Her husband had worked honorably in the Democratic Kampuchea government and did not have the power to cause death and suffering, she said, adding that as minister for commerce, he had been exclusively involved in foreign trade.

“If people were taken away and thrown in prison, it was not his decision. It was from the upper levels. It has to be from the upper levels,” she said. “It’s not right to put the blame on him.”

It was unclear on Friday what beliefs UN prosecutors had formed concerning Van Rith’s supposed criminal responsibilities.

In 1977, Van Rith replaced his former schoolmate, commerce minister Koy Thuon, who was killed at Tuol Sleng as part of purge of high-ranking government officials. According to historian Ben Kiernan, Koy Thuon was forced to confess to membership in a network plotting against the government. Of the 1,566 arrested and sent to Tuol Sleng in March and April 1977, 240 people were from the commerce ministry, according to Kiernan.

Judicial investigators say a bare minimum of 12,380 men, women and children were eliminated by the Khmer Rouge police special branch known as S-21, headquartered at Tuol Sleng.

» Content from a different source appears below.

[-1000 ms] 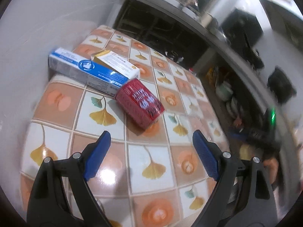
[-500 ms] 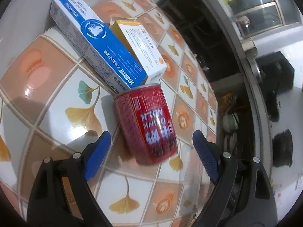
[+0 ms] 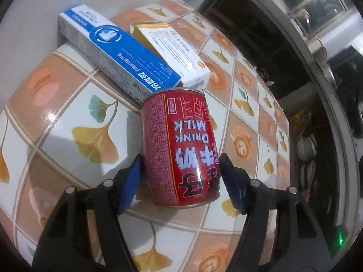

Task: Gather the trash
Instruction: 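Grasp the red can with the left tool while the right tool grasps the clear box rim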

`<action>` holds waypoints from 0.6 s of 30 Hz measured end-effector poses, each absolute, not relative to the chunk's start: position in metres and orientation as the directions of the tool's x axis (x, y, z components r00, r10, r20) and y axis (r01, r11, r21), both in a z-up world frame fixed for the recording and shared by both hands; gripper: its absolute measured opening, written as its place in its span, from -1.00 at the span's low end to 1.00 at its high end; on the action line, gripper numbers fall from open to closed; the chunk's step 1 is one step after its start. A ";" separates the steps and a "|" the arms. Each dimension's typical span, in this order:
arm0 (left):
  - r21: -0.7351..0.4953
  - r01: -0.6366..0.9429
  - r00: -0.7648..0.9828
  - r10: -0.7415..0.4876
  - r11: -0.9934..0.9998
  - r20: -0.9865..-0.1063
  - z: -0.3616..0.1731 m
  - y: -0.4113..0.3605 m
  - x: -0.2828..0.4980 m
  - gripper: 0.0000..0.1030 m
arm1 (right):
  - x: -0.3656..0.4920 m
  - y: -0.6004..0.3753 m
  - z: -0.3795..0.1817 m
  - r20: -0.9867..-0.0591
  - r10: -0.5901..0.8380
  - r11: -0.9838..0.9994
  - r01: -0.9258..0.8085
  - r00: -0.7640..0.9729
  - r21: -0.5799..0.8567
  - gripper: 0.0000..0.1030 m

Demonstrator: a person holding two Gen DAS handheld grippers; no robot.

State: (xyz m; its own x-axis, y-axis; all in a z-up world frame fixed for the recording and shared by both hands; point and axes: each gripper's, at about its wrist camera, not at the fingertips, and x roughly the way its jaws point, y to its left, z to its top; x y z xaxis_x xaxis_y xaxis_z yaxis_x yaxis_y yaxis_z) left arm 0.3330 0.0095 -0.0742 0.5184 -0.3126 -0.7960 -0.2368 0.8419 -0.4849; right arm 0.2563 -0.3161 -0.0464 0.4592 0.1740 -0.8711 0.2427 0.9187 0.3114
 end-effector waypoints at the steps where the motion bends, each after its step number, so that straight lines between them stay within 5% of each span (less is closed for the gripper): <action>1: -0.489 -0.225 0.520 -0.321 0.843 -0.792 -0.075 0.012 0.328 0.24 | 0.253 -0.317 -0.046 -0.870 0.177 0.918 0.241 0.461 0.315 -0.85; 18: -0.275 0.191 0.436 -0.332 0.942 -0.836 -0.063 -0.005 0.238 0.24 | 0.189 -0.327 -0.045 -0.844 0.273 0.884 0.226 0.462 0.410 -0.88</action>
State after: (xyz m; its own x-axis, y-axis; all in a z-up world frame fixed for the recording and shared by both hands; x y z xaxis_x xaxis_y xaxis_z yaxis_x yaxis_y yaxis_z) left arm 0.2381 -0.0052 -0.0635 0.4359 -0.3325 -0.8364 0.1911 0.9423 -0.2749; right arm 0.1888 -0.3269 -0.0446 0.4623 0.2731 -0.8436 0.2259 0.8837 0.4099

According to a lengthy “confession” extracted at Tuol Sleng and kept by the Documentation Center of Cambodia, Svay Lonh, a commerce ministry official believed to have been denounced by Van Rith, confessed to membership in a conspiracy to derail a train carrying rice from the port of Preah Sihanouk province, then called Kompong Som, to Phnom Penh.

“To block the transport, we must set up a plan to destroy the railway,” Svay Lonh told his interrogator in a June, 1977 confession. “We will pull out ten pieces of rail and throw them in the jungle.”

In a 2003 interview with DC-Cam Director Youk Chhang, Van Rith did not appear to address the question of his own responsibility.

“He declared he would not appear on any national or international stage, including any trial, wanting only to live in peace,” according to a summary of the interview.

Huot Yan said she and her husband had joined the Khmer Rouge out of devotion to their ideals. In 1968, they were both arrested and tortured for antigovernment activities.

“The spies beat us and then poured water into our noses and then stepped on our stomachs and the water would come out,” she said. “We became unconscious and then they put their fingers in our noses and said, ‘Oh, you’re not dead yet? When you die, we’ll throw you out the window.’ And then they used medicine to wake us up.”

“I do not regret joining. I am regretful that our movement is dissolved, that now it is zero,” she said.

In meetings with other government officials, Van Rith had tried to speak about hunger, even suggesting that different areas trade fish and rice to survive, but had only aroused the dangerous suspicions of others in the government, said Huot Yan.

“When he was at a meeting about the economy, my husband said ‘Oh, my mom is skinny. Her hand is like bone. She has no teeth and cannot eat,'” said Huot Yan. “They started to have a grudge against him. It was difficult to survive until now.”

“I went in not to rob and kill people, not at all. I tried for the people and the nation not to be slaves under pressure. That was my idea: justice and cleanness,” she continued. “I do not feel regretful about joining the revolution, but I regret that the revolution is dissolved and that it was not like we wished it would be.”